_PROMPT_
Find every line below that contains the word "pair" and copy it out.

*** LISTED RECORDS ***

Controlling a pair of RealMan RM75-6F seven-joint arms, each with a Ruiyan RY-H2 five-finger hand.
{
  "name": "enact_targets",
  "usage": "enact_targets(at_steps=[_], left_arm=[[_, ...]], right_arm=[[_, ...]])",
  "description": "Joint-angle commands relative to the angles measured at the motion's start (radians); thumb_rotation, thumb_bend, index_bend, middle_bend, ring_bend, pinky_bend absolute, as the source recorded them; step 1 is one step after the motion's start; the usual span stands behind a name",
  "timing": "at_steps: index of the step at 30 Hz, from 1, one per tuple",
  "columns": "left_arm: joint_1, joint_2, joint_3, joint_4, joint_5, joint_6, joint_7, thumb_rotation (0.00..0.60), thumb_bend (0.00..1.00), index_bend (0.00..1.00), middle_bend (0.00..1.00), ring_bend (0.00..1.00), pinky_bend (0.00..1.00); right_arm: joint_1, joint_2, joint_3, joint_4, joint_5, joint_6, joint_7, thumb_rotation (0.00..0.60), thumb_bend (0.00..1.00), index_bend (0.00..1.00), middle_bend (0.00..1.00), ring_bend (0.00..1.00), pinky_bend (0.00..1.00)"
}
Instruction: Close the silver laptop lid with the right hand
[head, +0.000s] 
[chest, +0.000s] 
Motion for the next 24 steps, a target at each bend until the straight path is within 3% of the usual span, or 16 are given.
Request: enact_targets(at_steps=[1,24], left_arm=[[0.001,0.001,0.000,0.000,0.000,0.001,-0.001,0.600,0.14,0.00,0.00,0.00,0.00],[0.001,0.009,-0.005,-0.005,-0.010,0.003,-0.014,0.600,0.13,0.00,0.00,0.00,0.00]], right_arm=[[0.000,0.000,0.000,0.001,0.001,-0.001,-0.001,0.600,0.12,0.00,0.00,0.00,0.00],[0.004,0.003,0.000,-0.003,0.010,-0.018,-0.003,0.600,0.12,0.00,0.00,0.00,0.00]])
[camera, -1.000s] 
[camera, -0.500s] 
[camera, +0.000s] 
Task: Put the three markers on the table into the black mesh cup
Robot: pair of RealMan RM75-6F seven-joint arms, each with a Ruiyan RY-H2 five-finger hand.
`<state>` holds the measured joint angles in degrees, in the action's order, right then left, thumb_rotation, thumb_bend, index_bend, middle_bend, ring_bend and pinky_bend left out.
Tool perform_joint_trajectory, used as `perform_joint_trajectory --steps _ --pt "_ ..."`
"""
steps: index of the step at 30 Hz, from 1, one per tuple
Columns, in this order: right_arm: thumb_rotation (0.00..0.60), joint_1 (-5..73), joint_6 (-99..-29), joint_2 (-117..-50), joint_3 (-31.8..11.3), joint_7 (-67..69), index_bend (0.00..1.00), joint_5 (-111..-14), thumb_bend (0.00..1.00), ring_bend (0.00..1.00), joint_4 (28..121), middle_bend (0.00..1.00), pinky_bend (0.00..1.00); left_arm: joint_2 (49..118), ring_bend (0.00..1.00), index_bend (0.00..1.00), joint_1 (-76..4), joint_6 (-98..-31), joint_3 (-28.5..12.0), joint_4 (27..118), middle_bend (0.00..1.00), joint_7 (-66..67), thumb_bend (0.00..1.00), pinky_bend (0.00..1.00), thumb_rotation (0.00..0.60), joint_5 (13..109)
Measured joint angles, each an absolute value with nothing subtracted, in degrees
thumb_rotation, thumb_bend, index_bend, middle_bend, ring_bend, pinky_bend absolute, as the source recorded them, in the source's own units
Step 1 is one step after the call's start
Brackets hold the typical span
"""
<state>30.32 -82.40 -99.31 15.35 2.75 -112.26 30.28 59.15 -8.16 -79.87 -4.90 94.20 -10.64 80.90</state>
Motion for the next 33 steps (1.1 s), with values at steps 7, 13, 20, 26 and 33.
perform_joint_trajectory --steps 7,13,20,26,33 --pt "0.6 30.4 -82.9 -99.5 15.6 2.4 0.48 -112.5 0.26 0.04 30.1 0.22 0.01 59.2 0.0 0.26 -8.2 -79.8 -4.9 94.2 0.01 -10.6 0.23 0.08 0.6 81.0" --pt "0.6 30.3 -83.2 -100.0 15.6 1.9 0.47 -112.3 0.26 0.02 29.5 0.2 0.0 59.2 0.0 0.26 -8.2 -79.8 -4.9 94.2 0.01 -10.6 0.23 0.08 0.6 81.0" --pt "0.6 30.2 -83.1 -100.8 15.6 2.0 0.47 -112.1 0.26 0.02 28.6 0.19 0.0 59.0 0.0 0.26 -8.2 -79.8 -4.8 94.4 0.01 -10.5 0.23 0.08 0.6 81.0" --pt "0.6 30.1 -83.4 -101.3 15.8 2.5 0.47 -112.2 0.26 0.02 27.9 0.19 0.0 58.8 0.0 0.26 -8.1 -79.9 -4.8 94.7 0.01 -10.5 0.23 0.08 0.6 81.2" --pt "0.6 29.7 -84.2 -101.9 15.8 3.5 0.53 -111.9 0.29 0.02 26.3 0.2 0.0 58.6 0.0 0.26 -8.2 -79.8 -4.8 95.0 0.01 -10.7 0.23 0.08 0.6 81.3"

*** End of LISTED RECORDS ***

_TASK RESPONSE_
Controlling a pair of RealMan RM75-6F seven-joint arms, each with a Ruiyan RY-H2 five-finger hand.
Robot: pair of RealMan RM75-6F seven-joint arms, each with a Ruiyan RY-H2 five-finger hand.

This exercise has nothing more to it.